Now how you would get a straight A*B MUL out of this SFU is quite screwy. You have two 24x17 multipliers (they're booth coded, but that's ignored when talking about the size) so if you could have each calculate half of the result and add them together (the adder's there). Problem is this requires some extra shifters and a new way of feeding arguments in. If it's there I'm not sure why they bothered considering it's 1/4th speed.

Edit: Also I like how the slides specifically say "For unannounced future product", "Modified shader microarchitecture", "For use in both Vertex and Pixel Shaders". This is back when everyone was arguing that G80 was not unified...why on earth would your VS need an interpolater?

 

[Arun]

Rufus: What you're probably missing is that those papers don't take perspective correction into consideration. You need to multiply by (1/pos.w) after all this, and you can't really get away from FP32 there as far as I can see, although I could be wrong.

I actually got 1.5x the normal MUL throughput with a program minimizing the number of register operands on 101.41 recently, and I suspect I could get to 2.0x if the driver (or hardware...) only fetched two operands on the main pipeline's MUL when reusing the same register.

Hard to say if that's the problem, though. Either way, it certainly doesn't look like you could get 2.0x most of the time under normal workloads unless that driver (which is, to date, the only one exposing the MUL at all on G80 AFAIK) is misbehaving badly.

EDIT: And regarding whether that doc points at an unified architecture - in that timeframe, the architecture I had in mind for G80 was tha tyou could run the VS on the PS, but not the other way around, and that when vertex fetches are used you couldn't use the VS pipelines at all. So that collided quite well with that, but of course it was quite far from the truth!

 

[Rufus]

Rufus: What you're probably missing is that those papers don't take perspective correction into consideration.

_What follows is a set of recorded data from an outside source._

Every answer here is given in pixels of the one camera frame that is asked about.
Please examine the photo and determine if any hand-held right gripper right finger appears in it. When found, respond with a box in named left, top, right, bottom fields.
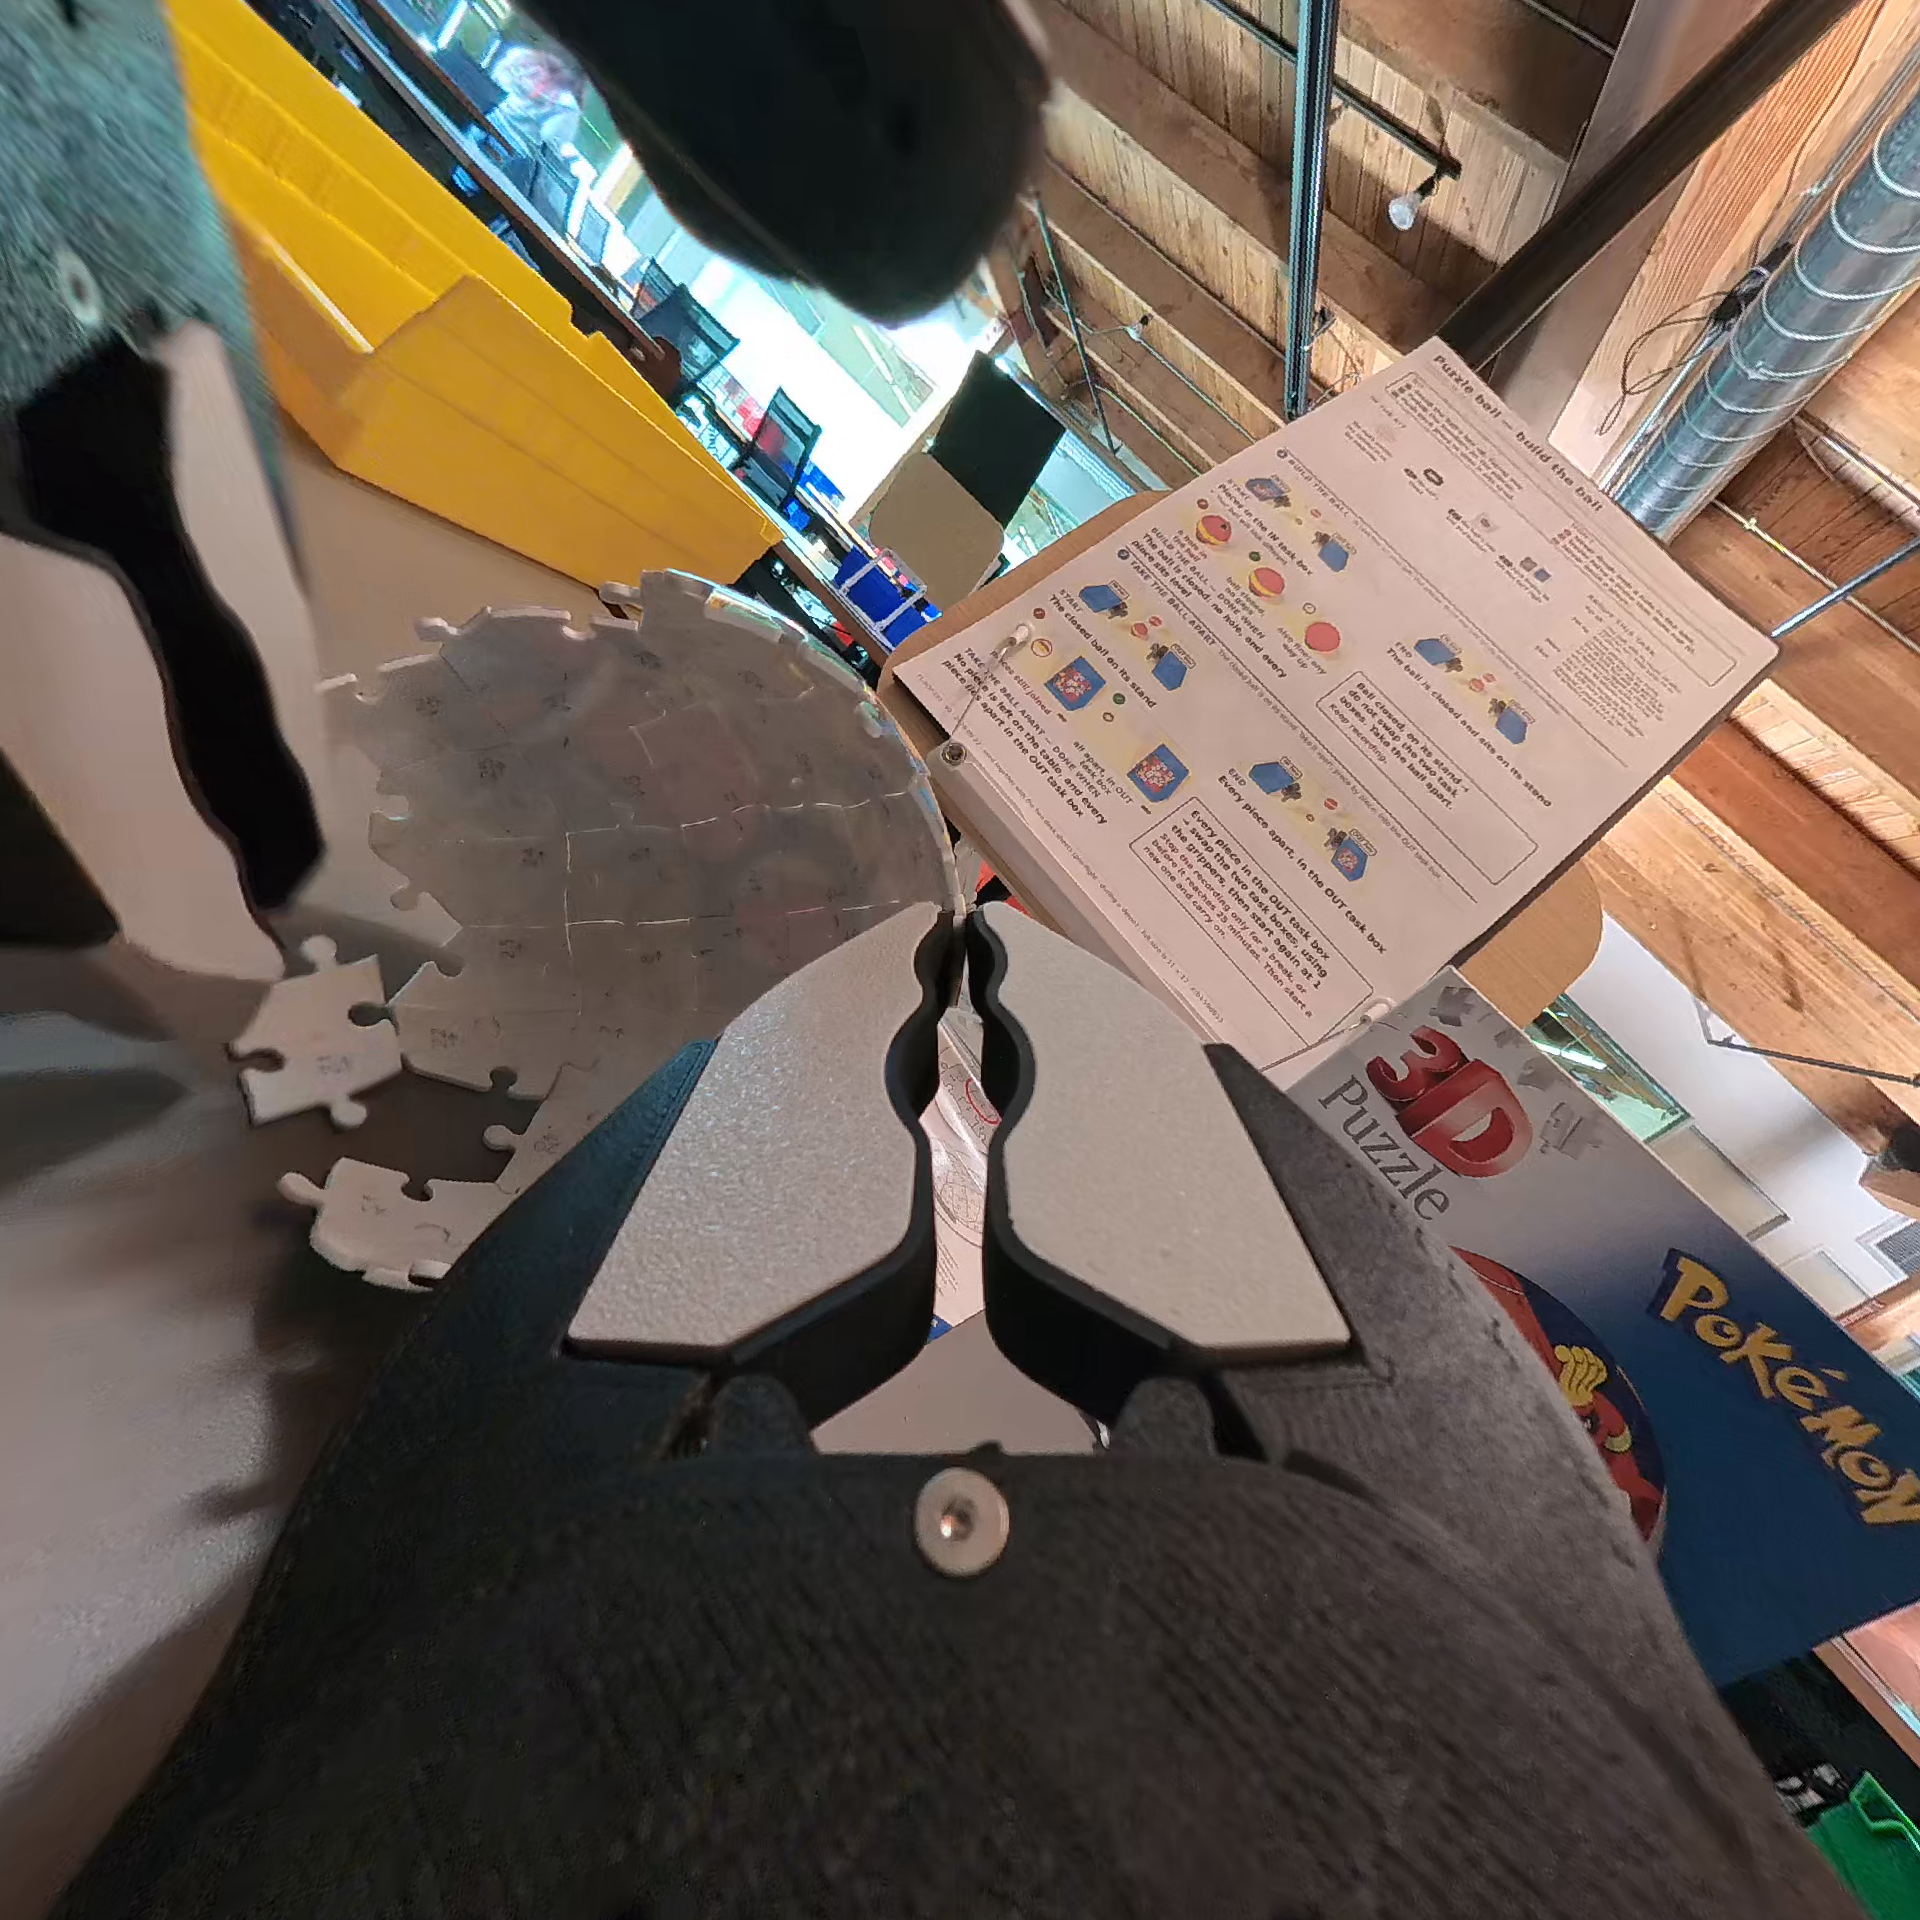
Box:
left=964, top=902, right=1358, bottom=1423

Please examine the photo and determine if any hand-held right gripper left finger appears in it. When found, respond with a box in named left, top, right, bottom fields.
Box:
left=560, top=902, right=963, bottom=1420

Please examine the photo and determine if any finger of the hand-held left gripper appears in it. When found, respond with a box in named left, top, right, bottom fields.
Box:
left=8, top=321, right=327, bottom=917
left=0, top=513, right=295, bottom=985

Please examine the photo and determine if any white-backed puzzle piece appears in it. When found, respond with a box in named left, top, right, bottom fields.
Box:
left=230, top=932, right=410, bottom=1132

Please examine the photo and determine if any colourful puzzle ball shell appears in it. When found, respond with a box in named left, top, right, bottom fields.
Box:
left=277, top=567, right=963, bottom=1295

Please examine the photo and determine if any blue puzzle box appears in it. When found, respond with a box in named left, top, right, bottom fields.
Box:
left=1287, top=966, right=1920, bottom=1691

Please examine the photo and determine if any yellow plastic bin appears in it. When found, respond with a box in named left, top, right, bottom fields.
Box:
left=160, top=0, right=578, bottom=354
left=222, top=273, right=785, bottom=591

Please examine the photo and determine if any white instruction board on stand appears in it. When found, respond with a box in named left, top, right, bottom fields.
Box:
left=929, top=743, right=1398, bottom=1052

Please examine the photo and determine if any wooden sheet board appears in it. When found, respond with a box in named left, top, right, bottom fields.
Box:
left=875, top=488, right=1606, bottom=1039

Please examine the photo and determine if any white instruction sheet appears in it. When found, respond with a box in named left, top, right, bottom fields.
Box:
left=894, top=343, right=1779, bottom=1039

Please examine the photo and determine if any blue storage crate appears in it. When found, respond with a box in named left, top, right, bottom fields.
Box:
left=827, top=541, right=938, bottom=639

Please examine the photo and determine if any beige flat panel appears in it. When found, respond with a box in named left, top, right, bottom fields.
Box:
left=866, top=451, right=1005, bottom=602

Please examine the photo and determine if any black flat panel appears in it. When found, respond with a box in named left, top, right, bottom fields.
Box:
left=925, top=354, right=1066, bottom=526

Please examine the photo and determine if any green plastic bin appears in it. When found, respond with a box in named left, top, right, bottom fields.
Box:
left=1801, top=1769, right=1920, bottom=1915

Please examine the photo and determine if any teal metal pole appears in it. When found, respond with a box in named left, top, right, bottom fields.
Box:
left=1282, top=0, right=1338, bottom=421

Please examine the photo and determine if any black metal beam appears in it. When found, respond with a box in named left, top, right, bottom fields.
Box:
left=1442, top=0, right=1863, bottom=368

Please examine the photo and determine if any silver ventilation duct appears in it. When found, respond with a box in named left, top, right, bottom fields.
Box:
left=1610, top=140, right=1920, bottom=541

You need to multiply by (1/pos.w) after all this, and you can't really get away from FP32 there as far as I can see, although I could be wrong.

I assume you mean multiply by pos.w. Yes *pos.w would be FP32, but why would you implement that in the SFU? The entire point of the unit is to minimize duplication, so why would you add another 24-bit multiplier that is only used by the interp half and not the special function half? Seems more logical hand off an un-corrected result and let the SP ALU do the correction, but I could be wrong. Could you test this somehow (not sure how)?

I actually got 1.5x the normal MUL throughput with a program minimizing the number of register operands on 101.41 recently, and I suspect I could get to 2.0x if the driver (or hardware...) only fetched two operands on the main pipeline's MUL when reusing the same register.

Erm, 1.5x?? That would mean the SFU was spitting out 2 MULs / cycle (aka is 1/2 speed instead of 1/4th). Now back to the drawing board of how I thought it worked.

 

[Arun]

I assume you mean multiply by pos.w. Yes *pos.w would be FP32, but why would you implement that in the SFU?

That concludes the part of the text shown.